EPA RESTORE Project
Detecting Change and Assessing the Effectiveness of Measures to Protect and Restore High Status Objective River Waterbodies
Inland Fisheries Ireland is working with a research team in University College Dublin to develop a multidisciplinary monitoring programme to detect change in high status objective river waterbodies and to assess the effectiveness of measures to protect and restore them. This project is funded by the Environmental Protection Agency Research Programme 2021–2030. Inland Fisheries Ireland is managing the project.
Monitoring the health of high-status rivers
- Clean, healthy waters are essential for both our wellbeing and the natural environment.
- One of the most notable trends observed in Ireland has been the decline of the most pristine (High Status = Q5) river waterbodies since the late 1980s.
- These high-status waters are important because they:
- act as reservoirs for aquatic biodiversity including fish;
- are a source of biota for recolonisation of river reaches recovering from pollution;
- support some of the most sensitive aquatic species.
- Their protection and restoration is one of the key environmental objectives of the EU Water Framework Directive (WFD).
Why is a bespoke monitoring programme needed
Routine monitoring is carried out annually to assess the status of Irish rivers. But due to the decline in high status waterbodies, research is now needed to design and implement a bespoke monitoring programme that can detect change in these waterbodies, evaluate their status, determine environmental stressors that are preventing high status from being achieved and assess the effectiveness of measures to protect and maintain the status of these waterbodies.
What elements will be included in the monitoring programme
- All relevant biological (e.g., fish, macroinvertebrates, aquatic plants), physico-chemical (e.g., phosphate and nitrate) and hydromorphological elements, as well as other factors, are being considered.
- Monitoring will represent the different types and magnitude of pressures on water quality in each catchment.
- Monitoring will be initiated in five demonstration catchments and one control catchment (see Waters of Life Project below).
State of the art scientific approaches to catchment monitoring
The project will build on current state-of-the-art scientific approaches to catchment monitoring and will be achieved through the integration of extant data on catchment and stream condition, a desk-based initial assessment, field sampling methods to assess the status of selected biological and supporting elements and high frequency monitoring using novel instream sensors. We will develop a customised monitoring programme for each demonstration catchment that will provide a suite of KPIs to evaluate the effectiveness of measures introduced.

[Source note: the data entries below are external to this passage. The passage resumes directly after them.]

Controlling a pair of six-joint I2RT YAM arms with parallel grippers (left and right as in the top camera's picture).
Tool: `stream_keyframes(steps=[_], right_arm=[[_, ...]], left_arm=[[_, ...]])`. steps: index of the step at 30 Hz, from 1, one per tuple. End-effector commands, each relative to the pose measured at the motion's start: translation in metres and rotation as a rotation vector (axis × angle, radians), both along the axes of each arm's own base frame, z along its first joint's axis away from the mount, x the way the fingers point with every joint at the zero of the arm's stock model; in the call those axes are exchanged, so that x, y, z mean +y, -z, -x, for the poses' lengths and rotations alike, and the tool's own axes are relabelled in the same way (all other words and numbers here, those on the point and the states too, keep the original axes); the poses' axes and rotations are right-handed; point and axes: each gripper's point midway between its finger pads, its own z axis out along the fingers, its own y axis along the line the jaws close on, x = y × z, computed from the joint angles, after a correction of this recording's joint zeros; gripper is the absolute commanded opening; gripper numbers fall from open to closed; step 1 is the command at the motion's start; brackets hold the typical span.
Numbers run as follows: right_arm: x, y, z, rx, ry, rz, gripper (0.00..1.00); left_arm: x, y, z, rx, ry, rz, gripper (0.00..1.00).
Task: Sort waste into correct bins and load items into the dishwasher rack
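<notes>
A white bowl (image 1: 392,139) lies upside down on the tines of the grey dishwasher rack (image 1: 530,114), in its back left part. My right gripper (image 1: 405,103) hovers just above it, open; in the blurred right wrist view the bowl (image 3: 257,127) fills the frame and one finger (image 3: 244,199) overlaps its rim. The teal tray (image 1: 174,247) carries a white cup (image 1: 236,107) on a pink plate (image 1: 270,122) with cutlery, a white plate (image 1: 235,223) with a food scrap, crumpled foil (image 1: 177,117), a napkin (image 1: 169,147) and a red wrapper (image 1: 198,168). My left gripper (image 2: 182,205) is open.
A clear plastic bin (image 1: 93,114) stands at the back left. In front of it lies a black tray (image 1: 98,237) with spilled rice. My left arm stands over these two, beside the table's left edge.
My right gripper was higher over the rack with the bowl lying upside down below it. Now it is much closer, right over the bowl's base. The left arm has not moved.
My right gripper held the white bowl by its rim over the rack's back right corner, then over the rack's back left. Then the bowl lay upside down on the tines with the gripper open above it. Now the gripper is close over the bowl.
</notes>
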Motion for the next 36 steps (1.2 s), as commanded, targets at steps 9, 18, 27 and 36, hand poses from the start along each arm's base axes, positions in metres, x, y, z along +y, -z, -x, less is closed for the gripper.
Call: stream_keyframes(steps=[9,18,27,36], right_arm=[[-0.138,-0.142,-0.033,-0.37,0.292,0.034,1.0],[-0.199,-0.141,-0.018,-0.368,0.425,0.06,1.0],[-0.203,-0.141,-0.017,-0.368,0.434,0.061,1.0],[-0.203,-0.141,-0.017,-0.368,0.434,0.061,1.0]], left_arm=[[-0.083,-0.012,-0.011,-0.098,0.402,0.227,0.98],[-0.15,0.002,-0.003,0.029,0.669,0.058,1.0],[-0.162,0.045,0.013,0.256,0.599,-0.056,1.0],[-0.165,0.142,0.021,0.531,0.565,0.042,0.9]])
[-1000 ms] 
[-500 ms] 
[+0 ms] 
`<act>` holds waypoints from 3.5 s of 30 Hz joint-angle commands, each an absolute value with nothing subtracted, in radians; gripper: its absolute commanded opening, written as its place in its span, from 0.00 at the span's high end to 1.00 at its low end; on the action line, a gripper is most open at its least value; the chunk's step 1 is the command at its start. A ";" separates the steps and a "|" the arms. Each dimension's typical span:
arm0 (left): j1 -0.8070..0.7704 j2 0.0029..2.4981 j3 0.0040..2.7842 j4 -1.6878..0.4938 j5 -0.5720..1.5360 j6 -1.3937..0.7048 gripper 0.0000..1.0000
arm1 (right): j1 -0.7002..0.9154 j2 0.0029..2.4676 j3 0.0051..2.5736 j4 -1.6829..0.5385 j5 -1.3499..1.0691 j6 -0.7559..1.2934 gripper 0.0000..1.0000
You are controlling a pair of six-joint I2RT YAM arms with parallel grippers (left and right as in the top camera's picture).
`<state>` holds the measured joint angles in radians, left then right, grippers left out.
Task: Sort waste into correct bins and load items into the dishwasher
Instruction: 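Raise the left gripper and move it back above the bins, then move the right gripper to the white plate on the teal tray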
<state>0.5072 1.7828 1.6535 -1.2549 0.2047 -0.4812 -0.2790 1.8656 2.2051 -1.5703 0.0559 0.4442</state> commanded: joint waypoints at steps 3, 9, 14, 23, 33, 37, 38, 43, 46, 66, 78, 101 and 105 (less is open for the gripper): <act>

Guiding future national monitoring programmes
Outputs from the project will inform a wider rollout of a national monitoring programme for high status objective waterbodies.
Waters of Life Project
The RESTORE project team will be working closely with the Waters of Life Project team (https://www.watersoflife.ie/) to develop the monitoring programme in six catchments. The Waters of Life project is an EU LIFE Integrated project aiming to help reverse and halt the loss of pristine river waterbodies. The project’s objective is to support the implementation of measures to protect and enhance high status objective river waterbodies by validating their effectiveness in study six demonstration catchments.